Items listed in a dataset
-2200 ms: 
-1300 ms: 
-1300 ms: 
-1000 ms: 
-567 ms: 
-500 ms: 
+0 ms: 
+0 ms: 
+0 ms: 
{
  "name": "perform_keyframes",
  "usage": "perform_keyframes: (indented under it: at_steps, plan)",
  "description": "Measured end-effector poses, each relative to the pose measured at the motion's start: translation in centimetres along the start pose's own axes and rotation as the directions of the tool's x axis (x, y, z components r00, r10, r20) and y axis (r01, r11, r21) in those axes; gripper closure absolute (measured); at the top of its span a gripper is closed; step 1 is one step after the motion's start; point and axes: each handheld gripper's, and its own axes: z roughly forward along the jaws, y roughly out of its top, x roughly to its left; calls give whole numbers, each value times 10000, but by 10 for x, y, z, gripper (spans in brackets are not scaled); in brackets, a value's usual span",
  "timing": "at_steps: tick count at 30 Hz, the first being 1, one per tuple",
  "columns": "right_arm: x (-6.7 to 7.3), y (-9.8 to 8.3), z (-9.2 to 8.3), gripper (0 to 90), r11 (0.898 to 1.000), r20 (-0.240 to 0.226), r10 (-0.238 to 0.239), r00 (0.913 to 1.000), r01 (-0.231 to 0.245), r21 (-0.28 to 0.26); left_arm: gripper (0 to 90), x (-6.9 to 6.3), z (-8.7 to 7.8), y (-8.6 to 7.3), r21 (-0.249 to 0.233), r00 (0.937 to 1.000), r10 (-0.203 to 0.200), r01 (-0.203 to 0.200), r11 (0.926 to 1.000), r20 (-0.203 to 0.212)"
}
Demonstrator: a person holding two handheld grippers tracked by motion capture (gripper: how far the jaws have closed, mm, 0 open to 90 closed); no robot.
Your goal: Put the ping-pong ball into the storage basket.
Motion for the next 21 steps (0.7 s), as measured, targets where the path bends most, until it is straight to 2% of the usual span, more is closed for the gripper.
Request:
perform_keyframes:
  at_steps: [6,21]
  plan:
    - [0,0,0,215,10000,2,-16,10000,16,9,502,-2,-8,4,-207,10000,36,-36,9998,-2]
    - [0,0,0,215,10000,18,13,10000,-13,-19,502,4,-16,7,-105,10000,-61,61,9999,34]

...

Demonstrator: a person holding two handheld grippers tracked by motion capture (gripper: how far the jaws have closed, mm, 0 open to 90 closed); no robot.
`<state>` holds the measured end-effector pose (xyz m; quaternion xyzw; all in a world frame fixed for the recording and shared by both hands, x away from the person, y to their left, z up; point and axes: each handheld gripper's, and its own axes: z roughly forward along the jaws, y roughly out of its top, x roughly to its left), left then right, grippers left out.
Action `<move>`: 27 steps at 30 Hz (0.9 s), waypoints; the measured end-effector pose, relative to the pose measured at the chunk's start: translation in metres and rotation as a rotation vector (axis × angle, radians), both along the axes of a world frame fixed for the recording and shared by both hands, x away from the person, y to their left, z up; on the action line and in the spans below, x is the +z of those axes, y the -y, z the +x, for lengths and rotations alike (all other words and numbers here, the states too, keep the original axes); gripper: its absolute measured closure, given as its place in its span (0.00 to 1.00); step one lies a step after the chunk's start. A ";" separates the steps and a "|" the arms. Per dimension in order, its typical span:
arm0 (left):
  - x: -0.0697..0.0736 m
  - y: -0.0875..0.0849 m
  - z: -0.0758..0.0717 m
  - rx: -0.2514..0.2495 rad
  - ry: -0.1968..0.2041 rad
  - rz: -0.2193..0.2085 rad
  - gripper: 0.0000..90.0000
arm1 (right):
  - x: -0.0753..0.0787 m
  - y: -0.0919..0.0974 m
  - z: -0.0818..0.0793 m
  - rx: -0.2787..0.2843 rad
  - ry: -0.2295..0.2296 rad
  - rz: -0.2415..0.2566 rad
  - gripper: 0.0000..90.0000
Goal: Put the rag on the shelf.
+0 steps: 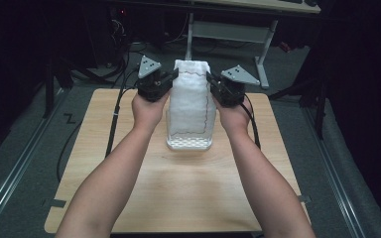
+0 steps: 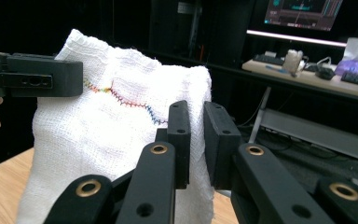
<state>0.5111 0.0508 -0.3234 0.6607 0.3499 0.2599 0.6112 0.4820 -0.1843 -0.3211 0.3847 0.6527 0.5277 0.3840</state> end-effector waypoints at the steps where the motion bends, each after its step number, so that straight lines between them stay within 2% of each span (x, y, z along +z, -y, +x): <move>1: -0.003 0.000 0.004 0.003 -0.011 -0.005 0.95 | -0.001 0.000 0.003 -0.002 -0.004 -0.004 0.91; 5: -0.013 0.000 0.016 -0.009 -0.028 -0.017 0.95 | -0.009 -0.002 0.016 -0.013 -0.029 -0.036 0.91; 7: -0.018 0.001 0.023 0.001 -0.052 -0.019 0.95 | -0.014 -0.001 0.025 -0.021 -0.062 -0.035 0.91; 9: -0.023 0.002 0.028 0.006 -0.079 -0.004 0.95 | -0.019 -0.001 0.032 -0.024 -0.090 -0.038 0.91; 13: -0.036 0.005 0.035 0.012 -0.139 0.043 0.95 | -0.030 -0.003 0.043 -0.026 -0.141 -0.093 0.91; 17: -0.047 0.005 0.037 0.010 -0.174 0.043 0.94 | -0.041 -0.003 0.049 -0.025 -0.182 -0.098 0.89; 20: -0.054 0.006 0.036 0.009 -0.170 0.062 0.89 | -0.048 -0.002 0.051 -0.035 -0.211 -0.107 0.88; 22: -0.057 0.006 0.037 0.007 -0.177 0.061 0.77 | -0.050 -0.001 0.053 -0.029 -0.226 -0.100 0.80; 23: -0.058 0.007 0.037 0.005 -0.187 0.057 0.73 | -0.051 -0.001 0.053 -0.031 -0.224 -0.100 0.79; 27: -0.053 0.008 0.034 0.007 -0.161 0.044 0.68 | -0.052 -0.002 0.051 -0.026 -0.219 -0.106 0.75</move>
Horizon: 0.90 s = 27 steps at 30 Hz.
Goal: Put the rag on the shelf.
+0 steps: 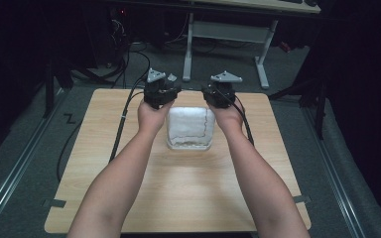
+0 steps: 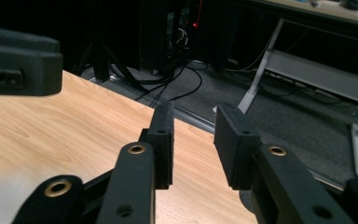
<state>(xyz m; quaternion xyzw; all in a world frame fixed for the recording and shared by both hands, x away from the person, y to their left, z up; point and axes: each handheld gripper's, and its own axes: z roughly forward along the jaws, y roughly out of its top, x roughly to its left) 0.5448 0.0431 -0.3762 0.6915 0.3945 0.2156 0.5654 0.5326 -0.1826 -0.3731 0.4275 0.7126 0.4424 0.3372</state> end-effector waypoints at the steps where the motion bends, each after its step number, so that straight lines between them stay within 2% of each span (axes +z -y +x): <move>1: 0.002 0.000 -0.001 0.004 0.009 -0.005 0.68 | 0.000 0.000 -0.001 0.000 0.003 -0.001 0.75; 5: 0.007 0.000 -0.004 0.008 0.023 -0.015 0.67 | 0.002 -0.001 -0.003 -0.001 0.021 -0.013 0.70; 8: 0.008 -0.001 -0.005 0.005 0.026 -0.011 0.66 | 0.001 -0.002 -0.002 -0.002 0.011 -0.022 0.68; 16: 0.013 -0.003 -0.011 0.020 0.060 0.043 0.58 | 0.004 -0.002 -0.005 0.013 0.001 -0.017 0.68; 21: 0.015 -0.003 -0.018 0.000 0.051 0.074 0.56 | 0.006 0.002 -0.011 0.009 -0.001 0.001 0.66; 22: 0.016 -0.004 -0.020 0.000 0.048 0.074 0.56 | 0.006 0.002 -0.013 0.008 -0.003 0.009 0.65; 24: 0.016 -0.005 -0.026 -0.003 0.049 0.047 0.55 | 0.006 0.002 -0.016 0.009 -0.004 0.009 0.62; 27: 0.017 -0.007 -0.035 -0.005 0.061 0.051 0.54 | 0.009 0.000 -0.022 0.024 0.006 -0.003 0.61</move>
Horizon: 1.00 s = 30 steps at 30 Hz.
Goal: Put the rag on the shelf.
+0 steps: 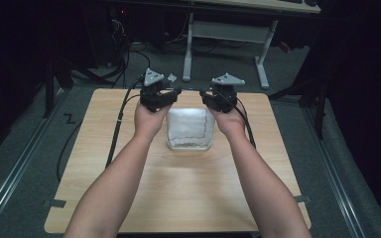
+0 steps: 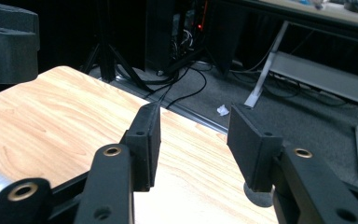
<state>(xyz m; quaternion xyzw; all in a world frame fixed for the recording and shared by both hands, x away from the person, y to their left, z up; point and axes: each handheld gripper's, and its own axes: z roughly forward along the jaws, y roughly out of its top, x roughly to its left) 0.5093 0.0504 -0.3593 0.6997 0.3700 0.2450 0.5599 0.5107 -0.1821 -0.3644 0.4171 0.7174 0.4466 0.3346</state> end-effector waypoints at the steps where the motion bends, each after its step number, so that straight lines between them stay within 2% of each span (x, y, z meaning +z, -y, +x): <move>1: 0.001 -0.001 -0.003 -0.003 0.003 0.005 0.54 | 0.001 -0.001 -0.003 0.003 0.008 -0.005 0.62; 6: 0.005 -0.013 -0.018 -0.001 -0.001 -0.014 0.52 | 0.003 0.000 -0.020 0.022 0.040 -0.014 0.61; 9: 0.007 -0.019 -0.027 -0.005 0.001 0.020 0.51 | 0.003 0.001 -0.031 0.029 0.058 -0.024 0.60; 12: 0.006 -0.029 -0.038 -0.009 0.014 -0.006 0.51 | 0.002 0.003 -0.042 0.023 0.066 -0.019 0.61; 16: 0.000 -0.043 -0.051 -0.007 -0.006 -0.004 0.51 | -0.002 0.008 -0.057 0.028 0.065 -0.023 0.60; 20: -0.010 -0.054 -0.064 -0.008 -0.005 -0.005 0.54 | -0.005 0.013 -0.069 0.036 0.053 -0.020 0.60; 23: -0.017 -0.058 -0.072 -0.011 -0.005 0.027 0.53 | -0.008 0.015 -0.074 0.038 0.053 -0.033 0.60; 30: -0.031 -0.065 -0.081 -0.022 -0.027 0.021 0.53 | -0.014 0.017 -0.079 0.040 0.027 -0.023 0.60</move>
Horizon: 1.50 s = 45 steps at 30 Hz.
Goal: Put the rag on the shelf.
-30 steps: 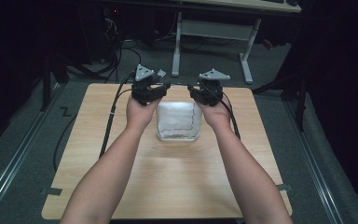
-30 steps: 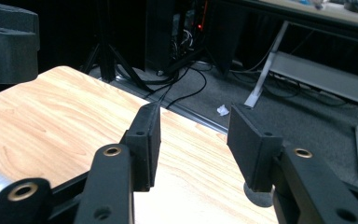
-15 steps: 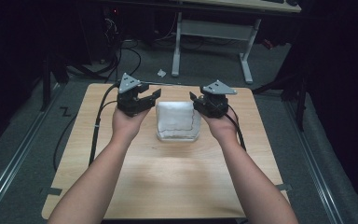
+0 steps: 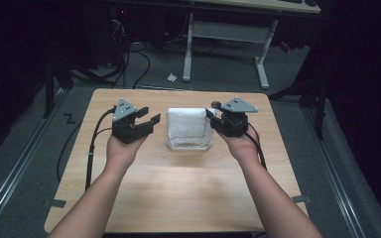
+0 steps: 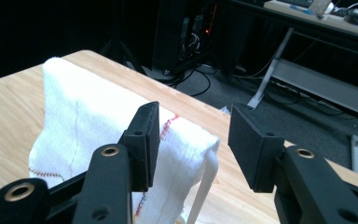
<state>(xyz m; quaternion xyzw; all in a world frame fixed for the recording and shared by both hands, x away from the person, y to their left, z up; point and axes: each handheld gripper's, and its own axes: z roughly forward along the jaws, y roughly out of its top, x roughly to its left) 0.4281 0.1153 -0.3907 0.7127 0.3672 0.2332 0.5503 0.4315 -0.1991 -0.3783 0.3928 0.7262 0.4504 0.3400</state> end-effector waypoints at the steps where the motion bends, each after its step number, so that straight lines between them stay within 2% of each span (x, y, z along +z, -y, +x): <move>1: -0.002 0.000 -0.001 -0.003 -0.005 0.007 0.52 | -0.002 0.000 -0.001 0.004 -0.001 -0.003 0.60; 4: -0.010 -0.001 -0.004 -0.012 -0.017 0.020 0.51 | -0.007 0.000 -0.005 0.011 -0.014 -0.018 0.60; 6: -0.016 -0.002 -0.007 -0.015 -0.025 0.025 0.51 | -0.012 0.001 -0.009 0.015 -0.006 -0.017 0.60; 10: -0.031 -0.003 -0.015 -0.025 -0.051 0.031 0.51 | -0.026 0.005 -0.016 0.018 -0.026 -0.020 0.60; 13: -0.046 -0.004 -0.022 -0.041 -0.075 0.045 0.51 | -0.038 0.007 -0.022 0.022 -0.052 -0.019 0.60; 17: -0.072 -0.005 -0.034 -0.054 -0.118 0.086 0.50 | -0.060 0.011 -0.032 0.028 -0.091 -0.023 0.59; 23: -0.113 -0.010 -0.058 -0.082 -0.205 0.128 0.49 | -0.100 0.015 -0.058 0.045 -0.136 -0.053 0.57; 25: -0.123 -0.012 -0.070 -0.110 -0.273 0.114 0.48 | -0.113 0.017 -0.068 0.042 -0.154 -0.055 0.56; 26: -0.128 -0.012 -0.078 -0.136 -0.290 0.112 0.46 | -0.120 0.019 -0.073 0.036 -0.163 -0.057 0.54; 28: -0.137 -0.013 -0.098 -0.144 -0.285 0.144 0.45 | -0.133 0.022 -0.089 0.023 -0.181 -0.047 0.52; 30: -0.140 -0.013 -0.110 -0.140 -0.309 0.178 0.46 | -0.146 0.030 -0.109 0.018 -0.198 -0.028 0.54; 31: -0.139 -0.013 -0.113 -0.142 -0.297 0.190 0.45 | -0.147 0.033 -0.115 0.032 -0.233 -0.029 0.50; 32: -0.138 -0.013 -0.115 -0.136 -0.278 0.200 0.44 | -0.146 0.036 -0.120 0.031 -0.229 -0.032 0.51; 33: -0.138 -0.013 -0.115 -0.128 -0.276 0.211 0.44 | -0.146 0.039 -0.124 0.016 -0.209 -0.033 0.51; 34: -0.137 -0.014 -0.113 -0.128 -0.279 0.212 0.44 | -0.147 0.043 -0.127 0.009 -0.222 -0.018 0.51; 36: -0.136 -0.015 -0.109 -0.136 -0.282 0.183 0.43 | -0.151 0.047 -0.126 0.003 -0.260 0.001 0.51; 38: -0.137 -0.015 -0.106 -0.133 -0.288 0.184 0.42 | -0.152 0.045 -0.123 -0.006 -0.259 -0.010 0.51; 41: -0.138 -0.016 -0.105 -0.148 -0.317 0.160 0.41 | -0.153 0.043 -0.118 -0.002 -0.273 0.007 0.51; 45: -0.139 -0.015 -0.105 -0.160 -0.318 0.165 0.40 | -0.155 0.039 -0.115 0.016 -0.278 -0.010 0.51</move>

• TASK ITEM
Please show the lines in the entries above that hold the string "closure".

• REPLY TO THE TASK
  "description": "Measured end-effector poses, each relative to the pose measured at the motion's start: translation in centimetres along the start pose's own axes and rotation as the directions of the tool's x axis (x, y, z components r00, r10, r20) and y axis (r01, r11, r21) in those axes; gripper closure absolute (measured); at the top of its span a gripper is closed; step 1 is one step after the motion's start; point and axes: each handheld gripper's, and its own axes: z roughly forward along the jaws, y roughly out of its top, x roughly to its left; calls give whole numbers, each value times 10000, but by 10 for x, y, z, gripper (spans in brackets are not scaled); in brackets, a value's usual span",
Action `<move>`: 27 steps at 30 Hz (0.9 s), waypoints; the measured end-effector pose, relative to the pose measured at the chunk's start: translation in metres and rotation as a rotation vector (axis × angle, radians), both along the axes of a world frame fixed for the recording and shared by both hands, x away from the person, y to their left, z up; on the action line and in the spans below, x is the +z of those axes, y the -y, z the +x, for lengths and rotations alike (all other words and numbers here, the states too, keep the original axes); gripper: its absolute measured closure, given as its place in its span (0.00 to 1.00); step one lies a step after the chunk's start. A ";" separates the steps and a "|" the arms. Per dimension in order, its typical span:

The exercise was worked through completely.